Rosen hung up. He didn’t ask any questions
as to what changed her mind. That’s not what he needed right now. All he needed was her in his office so he could show her the photos of the girls.

When he got
to the field office, he rode the elevator up and was buzzed in. A receptionist sat behind bulletproof glass and waved to him. He waved back. He walked past the cubicles where the younger agents set up shop and found his office. The first thing he did was pull out the photos of the six murdered girls, all labeled across the top with the title “Blood Dahlia”—a play on the original Black Dahlia killer but even more vivid and gruesome.

He hung the photos up behind him with
Scotch tape, exactly where someone sitting in front of him would be looking. Then he cleaned up what little clutter was on his desk—just a few papers— leaned back in the chair, and decided he needed a few minutes of quiet before anything else. Though he had a few other cases assigned, they could wait. It was best to focus on one case at a time, though limited resources sometimes made that impossible.

Giovanni poked his head in. “Hey.”

“Your top button’s undone.”

“I know
. I button it when we go out. Don’t like things right against my throat.” Giovanni walked in and sat across from him. “You sure you want to look at those every day?”

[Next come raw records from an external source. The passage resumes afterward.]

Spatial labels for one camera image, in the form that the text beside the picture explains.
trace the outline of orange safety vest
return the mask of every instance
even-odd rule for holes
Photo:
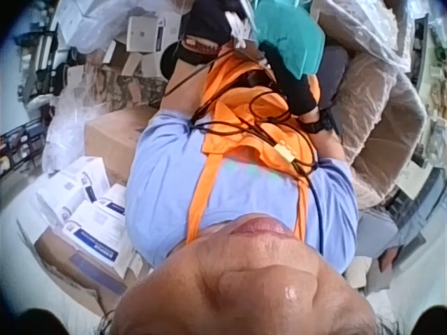
[[[229,85],[239,76],[250,70],[258,70],[261,67],[251,61],[238,59],[237,57],[228,57],[215,63],[210,71],[205,94],[202,104],[206,103],[220,89]],[[319,101],[320,89],[316,77],[309,76],[309,85],[316,99]],[[220,96],[210,106],[213,121],[226,121],[232,124],[243,126],[244,124],[237,118],[241,117],[250,124],[254,123],[254,115],[249,110],[250,102],[259,94],[270,91],[267,87],[253,88],[234,88],[228,90]],[[252,103],[252,110],[260,117],[278,117],[288,110],[285,100],[279,94],[267,94],[257,98]],[[262,129],[273,137],[276,142],[284,144],[288,148],[288,153],[297,158],[299,161],[312,163],[313,146],[309,146],[309,139],[301,135],[289,127],[273,124],[262,124]],[[210,128],[219,132],[231,132],[235,129],[222,124],[213,124]],[[196,189],[193,194],[188,213],[188,232],[186,242],[192,242],[198,235],[199,225],[205,209],[208,198],[210,197],[214,182],[216,180],[219,167],[225,154],[237,152],[237,149],[243,147],[251,147],[255,154],[251,155],[249,160],[270,168],[278,172],[291,175],[298,181],[298,213],[295,224],[295,236],[304,241],[306,234],[306,214],[309,185],[303,176],[299,176],[290,161],[286,160],[274,147],[264,142],[262,139],[249,133],[241,133],[237,135],[220,136],[206,133],[205,140],[202,145],[202,152],[207,155],[205,167],[200,175]],[[310,172],[310,167],[303,166],[303,170]]]

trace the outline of black watch
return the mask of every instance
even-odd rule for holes
[[[298,123],[301,129],[308,134],[318,134],[321,131],[332,131],[336,126],[329,110],[321,110],[320,119],[317,122],[306,124],[298,119]]]
[[[182,61],[197,66],[205,65],[216,59],[216,55],[213,54],[201,54],[199,52],[191,51],[186,49],[181,43],[179,44],[179,49],[177,51],[178,59]]]

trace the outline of blue label
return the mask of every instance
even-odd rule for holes
[[[90,201],[95,202],[96,196],[95,196],[95,192],[93,192],[93,188],[91,186],[87,186],[85,188],[85,191],[87,192],[87,196],[89,197]]]
[[[106,206],[107,208],[117,212],[118,214],[125,215],[124,214],[124,207],[119,206],[118,204],[115,204],[113,202],[109,202],[109,204]]]
[[[106,246],[103,242],[98,241],[93,236],[91,236],[88,232],[83,230],[82,228],[77,230],[74,235],[83,241],[86,245],[88,245],[90,248],[95,250],[98,254],[102,255],[103,257],[107,258],[108,260],[111,260],[114,262],[117,259],[118,252],[115,250],[109,248]]]
[[[161,51],[161,40],[163,38],[163,27],[159,27],[156,32],[156,49],[155,51]]]

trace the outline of light blue shirt
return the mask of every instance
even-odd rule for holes
[[[126,193],[126,225],[136,250],[159,267],[186,238],[187,216],[206,155],[205,134],[191,129],[180,112],[160,111],[141,135]],[[339,272],[356,251],[358,209],[346,163],[320,159],[311,174],[323,216],[320,241],[314,197],[309,190],[305,242]],[[294,229],[296,181],[267,168],[225,158],[219,169],[200,229],[243,214],[268,214]]]

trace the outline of black cable
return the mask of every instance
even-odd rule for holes
[[[200,68],[198,68],[197,70],[192,72],[192,74],[190,74],[188,77],[184,78],[181,82],[179,82],[177,85],[175,85],[167,93],[165,93],[163,97],[165,98],[166,96],[169,96],[170,94],[174,93],[174,91],[177,91],[182,85],[186,84],[186,82],[188,82],[192,77],[199,74],[200,72],[202,72],[203,70],[205,70],[206,68],[208,68],[209,66],[214,64],[216,61],[224,58],[225,56],[228,56],[232,52],[234,52],[234,50],[229,50],[227,52],[224,52],[223,54],[220,54],[216,59],[213,59],[211,62],[202,65]]]
[[[236,51],[238,51],[240,54],[243,54],[250,61],[255,62],[255,63],[258,64],[258,61],[255,60],[253,57],[249,56],[248,54],[245,54],[241,50],[236,50]],[[205,64],[205,65],[201,66],[199,69],[194,71],[188,77],[183,79],[179,84],[175,85],[164,96],[165,97],[169,96],[171,93],[173,93],[179,87],[184,85],[186,82],[188,82],[192,77],[197,75],[199,72],[201,72],[205,68],[208,68],[209,66],[211,66],[213,63],[215,63],[219,59],[222,59],[225,56],[228,56],[231,52],[234,52],[234,50],[229,50],[227,52],[224,52],[222,55],[220,55],[219,57],[217,57],[213,61],[209,62],[208,64]],[[265,70],[265,73],[274,82],[274,79],[272,78],[272,76],[269,74],[269,72],[267,70]],[[215,95],[213,95],[213,97],[211,97],[203,106],[198,108],[196,110],[196,112],[194,113],[193,122],[198,121],[204,115],[204,113],[206,113],[206,110],[208,109],[208,107],[211,104],[213,104],[213,102],[216,101],[218,98],[220,98],[223,94],[225,94],[229,89],[231,89],[232,86],[236,82],[237,82],[237,79],[234,82],[232,82],[230,84],[227,84],[220,91],[215,93]],[[278,117],[268,117],[268,118],[262,118],[262,117],[260,117],[259,115],[257,115],[253,111],[253,105],[254,105],[255,101],[258,100],[259,98],[263,97],[263,96],[268,95],[268,94],[279,94],[280,96],[282,96],[285,99],[283,93],[280,92],[280,90],[276,87],[276,85],[273,85],[273,88],[271,87],[270,91],[263,92],[263,93],[255,96],[253,99],[251,99],[251,101],[249,103],[249,110],[250,110],[250,113],[252,113],[253,116],[255,117],[254,125],[251,125],[247,120],[244,120],[243,118],[237,116],[237,118],[240,120],[240,122],[242,122],[246,127],[240,126],[238,124],[232,124],[230,122],[225,122],[225,121],[208,121],[208,122],[203,122],[201,124],[192,123],[191,124],[191,128],[192,129],[197,129],[199,131],[203,131],[203,132],[206,132],[206,133],[211,133],[211,134],[214,134],[214,135],[219,135],[219,136],[230,136],[230,135],[237,135],[237,134],[241,134],[241,133],[249,133],[250,135],[253,135],[253,136],[257,137],[257,138],[261,139],[262,141],[267,142],[272,147],[274,147],[278,143],[270,136],[270,134],[268,134],[262,128],[262,124],[274,124],[275,126],[279,126],[279,125],[287,126],[287,127],[291,128],[292,130],[294,130],[296,133],[298,133],[302,138],[304,138],[305,142],[307,143],[309,148],[311,148],[312,162],[311,163],[302,162],[302,161],[299,161],[298,159],[295,158],[291,162],[291,165],[293,166],[294,170],[297,172],[298,176],[303,176],[306,179],[306,182],[308,183],[309,188],[310,188],[310,190],[312,192],[312,196],[314,197],[316,211],[317,211],[317,216],[318,216],[318,230],[319,230],[319,236],[318,237],[320,239],[320,243],[319,243],[318,249],[319,249],[320,254],[323,255],[323,242],[324,242],[324,240],[323,240],[323,238],[324,238],[324,234],[323,234],[323,215],[321,213],[321,206],[320,206],[320,202],[318,200],[318,195],[316,194],[316,189],[314,188],[314,185],[313,185],[312,181],[309,178],[310,174],[314,170],[316,170],[318,168],[318,162],[316,161],[316,157],[315,157],[314,150],[312,148],[312,144],[309,141],[309,139],[305,136],[305,134],[303,134],[303,132],[301,130],[299,130],[297,128],[294,128],[294,127],[292,127],[292,125],[287,123],[287,121],[289,121],[291,119],[291,116],[292,116],[292,114],[290,113],[289,110],[285,111],[283,114],[279,115]],[[209,127],[209,126],[212,126],[212,125],[215,125],[215,124],[221,124],[221,125],[224,125],[224,126],[230,126],[230,127],[233,127],[233,128],[235,128],[237,130],[236,131],[228,131],[228,132],[215,131],[215,130],[213,130],[213,129],[211,129]],[[307,168],[311,168],[310,172],[305,172],[303,166],[307,167]]]

Rosen glanced back to the photos. They weren’t the autopsy or DMV photos. The FBI had collected recent photos from the families, primarily headshots, and all the girls were smiling and appeared full of life.

“They’re not for me. They’re for Sarah King. She’s coming in at noon to meet with me.”

“For what?”

“I think she’s changed her mind about helping us.”

Giovanni glanced over the photos and then looked quietly at Rosen
for a moment. “You sure you wanna do that?”

“Why?”

“It seems weird.”

“It is weird. But what the hell about our job isn’t?”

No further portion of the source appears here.